──────── Collected material
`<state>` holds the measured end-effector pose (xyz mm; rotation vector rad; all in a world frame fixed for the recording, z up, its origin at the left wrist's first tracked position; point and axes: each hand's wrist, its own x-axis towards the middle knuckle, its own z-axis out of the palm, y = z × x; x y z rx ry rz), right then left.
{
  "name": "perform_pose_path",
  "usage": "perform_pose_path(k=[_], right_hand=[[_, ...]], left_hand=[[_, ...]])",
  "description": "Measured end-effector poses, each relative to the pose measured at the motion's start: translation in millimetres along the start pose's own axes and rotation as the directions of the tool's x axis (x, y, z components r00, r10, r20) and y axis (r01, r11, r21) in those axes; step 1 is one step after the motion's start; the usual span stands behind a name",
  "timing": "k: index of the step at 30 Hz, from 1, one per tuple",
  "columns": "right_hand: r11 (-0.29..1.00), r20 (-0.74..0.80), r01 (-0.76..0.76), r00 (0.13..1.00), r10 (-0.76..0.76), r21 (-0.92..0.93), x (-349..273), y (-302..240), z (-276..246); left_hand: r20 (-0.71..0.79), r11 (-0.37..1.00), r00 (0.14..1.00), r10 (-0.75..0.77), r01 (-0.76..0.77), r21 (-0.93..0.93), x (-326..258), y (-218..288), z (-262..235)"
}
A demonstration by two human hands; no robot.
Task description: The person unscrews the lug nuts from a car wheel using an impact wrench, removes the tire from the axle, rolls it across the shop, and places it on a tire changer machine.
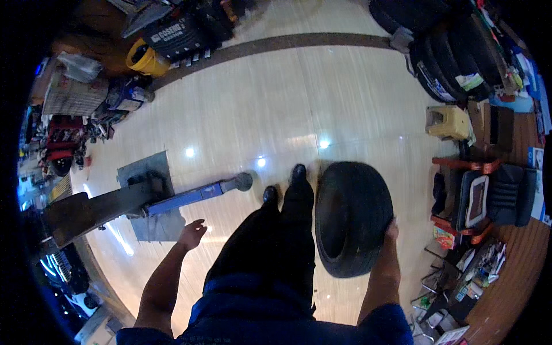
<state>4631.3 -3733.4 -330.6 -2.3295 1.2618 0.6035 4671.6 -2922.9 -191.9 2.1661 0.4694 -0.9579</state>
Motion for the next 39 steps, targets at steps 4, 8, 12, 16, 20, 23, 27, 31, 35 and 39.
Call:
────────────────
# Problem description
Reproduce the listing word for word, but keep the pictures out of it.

# Task answer
`<state>` holds the measured end-effector pose (xyz mm; rotation vector rad; all in a world frame fixed for the recording, z up, its origin at the left wrist's first tracked position; point and axes: each hand's wrist, its own x-axis towards the middle knuckle, its own z-axis out of the palm, y = z × x; x y z rx ry rz), right then left.
{
  "name": "perform_pose_path",
  "usage": "perform_pose_path(k=[_], right_hand=[[_, ...]], left_hand=[[_, ...]])",
  "description": "Measured end-effector poses, each relative to the pose measured at the motion's start: translation in millimetres along the start pose's own axes and rotation as the directions of the tool's x axis (x, y, z components r00, r10, r20) and y axis (r01, r11, r21) in those axes; step 1 is one step after the motion's start; the usual span stands behind a name",
  "timing": "k: index of the step at 30 Hz, from 1, one per tuple",
  "columns": "right_hand: r11 (-0.29..1.00), r20 (-0.74..0.80), r01 (-0.76..0.76), r00 (0.13..1.00), r10 (-0.76..0.76), r21 (-0.92..0.93), x (-349..273), y (-302..240), z (-276..246); left_hand: r20 (-0.71..0.79), r11 (-0.37..1.00), r00 (0.14..1.00), r10 (-0.75..0.77), r01 (-0.76..0.77), r21 (-0.93..0.93), x (-326..258), y (-218..288), z (-262..235)"
}
A demonstration by two human hands; no robot.
Task description: The person unscrews the lug nuts from a car wheel using an impact wrench, removes the tire from the axle, rolls it across the shop, and places it on a tire changer machine.
<state>4631.3 -3733.4 -330.6 -2.3295 1.2618 0.6035 4671.6 -2922.9 -191.9 2.1661 0.4694 -0.9579</state>
Motion for the next 39 steps, targets at steps 4, 8, 12, 16, 20, 23, 27, 31, 35 and 39.
Call:

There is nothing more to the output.